Supplied records

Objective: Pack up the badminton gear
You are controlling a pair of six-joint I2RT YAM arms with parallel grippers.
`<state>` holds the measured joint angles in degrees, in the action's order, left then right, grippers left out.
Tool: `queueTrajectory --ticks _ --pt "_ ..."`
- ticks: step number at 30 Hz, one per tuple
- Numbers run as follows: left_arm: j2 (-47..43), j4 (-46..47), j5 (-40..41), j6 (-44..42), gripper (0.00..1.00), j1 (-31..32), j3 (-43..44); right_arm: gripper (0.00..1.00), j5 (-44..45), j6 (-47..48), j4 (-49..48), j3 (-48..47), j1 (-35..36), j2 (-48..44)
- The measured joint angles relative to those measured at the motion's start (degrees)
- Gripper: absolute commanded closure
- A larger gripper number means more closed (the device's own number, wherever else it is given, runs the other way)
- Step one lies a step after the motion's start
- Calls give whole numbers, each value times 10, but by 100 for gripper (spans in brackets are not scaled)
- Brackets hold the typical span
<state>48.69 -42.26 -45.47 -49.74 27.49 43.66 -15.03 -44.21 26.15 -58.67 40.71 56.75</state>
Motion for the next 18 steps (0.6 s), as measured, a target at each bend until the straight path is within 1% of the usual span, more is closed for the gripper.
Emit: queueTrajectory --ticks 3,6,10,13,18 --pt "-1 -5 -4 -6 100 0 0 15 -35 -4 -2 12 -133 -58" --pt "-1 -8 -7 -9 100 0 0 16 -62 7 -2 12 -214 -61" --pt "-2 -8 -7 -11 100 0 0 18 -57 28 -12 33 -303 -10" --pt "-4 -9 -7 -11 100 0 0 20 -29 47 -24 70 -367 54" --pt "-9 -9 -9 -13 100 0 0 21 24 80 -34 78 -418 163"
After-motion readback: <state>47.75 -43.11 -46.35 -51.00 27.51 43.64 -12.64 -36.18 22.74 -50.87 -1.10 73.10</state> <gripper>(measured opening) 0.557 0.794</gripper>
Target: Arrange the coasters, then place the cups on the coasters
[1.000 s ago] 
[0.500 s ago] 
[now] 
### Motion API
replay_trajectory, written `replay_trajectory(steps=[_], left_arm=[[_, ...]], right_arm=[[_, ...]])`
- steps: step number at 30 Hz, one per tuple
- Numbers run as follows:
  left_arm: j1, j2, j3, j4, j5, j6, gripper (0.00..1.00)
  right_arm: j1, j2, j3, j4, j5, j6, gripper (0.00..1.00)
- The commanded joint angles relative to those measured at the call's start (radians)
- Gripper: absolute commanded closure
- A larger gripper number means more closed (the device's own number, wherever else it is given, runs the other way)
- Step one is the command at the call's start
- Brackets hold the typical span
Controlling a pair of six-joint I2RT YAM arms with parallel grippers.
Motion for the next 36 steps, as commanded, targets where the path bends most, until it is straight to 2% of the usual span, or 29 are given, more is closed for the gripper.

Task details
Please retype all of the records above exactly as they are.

Solution for this task
Objective: Pack up the badminton gear
You are controlling a pair of six-joint I2RT YAM arms with parallel grippers.
`<state>` holds the measured joint angles in degrees, in the action's order, left then right, grippers left out.
Tool: `queueTrajectory --ticks _ --pt "_ ..."`
- ticks: step number at 30 Hz, one per tuple
- Numbers run as follows: left_arm: j2 (-47..43), j4 (-46..47), j5 (-40..41), j6 (-44..42), gripper (0.00..1.00), j1 (-31..32), j3 (-43..44); right_arm: gripper (0.00..1.00), j5 (-44..45), j6 (-47..48), j4 (-49..48), j3 (-48..47), j1 (-35..36), j2 (-48..44)
- The measured joint angles relative to those measured at the motion's start (degrees)
- Gripper: absolute commanded closure
- A larger gripper number means more closed (the device's own number, wherever else it is given, runs the other way)
- Step one lies a step after the motion's start
- Calls give whole numbers, each value times 10, but by 100 for gripper (spans in brackets are not scaled)
- Brackets hold the typical span
<state>48.69 -42.26 -45.47 -49.74 27.49 43.66 -15.03 -44.21 26.15 -58.67 40.71 56.75</state>
Motion for the next 18 steps (0.6 s), as measured, a target at each bend until the straight path is within 1% of the usual span, more is closed for the gripper.
Emit: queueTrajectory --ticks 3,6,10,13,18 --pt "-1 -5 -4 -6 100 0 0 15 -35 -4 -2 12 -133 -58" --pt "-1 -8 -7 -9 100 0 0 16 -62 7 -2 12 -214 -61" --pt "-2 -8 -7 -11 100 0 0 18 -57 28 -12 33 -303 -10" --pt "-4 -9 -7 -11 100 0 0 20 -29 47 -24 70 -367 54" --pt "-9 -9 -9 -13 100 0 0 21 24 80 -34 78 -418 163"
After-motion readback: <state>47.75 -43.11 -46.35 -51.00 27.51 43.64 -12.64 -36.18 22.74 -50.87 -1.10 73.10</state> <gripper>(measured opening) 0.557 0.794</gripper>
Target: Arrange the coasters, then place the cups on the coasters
[1.000 s ago] 
[0.500 s ago] 
[now] 
### Motion API
replay_trajectory, written `replay_trajectory(steps=[_], left_arm=[[_, ...]], right_arm=[[_, ...]])`
- steps: step number at 30 Hz, one per tuple
- Numbers run as follows:
  left_arm: j1, j2, j3, j4, j5, j6, gripper (0.00..1.00)
  right_arm: j1, j2, j3, j4, j5, j6, gripper (0.00..1.00)
- The commanded joint angles relative to those measured at the call's start (radians)
- Gripper: absolute commanded closure
- A larger gripper number means more closed (the device's own number, wherever else it is given, runs the other way)
- Step one is the command at the call's start
- Brackets hold the typical span
Controlling a pair of six-joint I2RT YAM arms with parallel grippers.
Motion for the next 36 steps, as commanded, targets where the path bends most, until it is straight to 2% of the usual span, or 29 are given, more is closed for the gripper.

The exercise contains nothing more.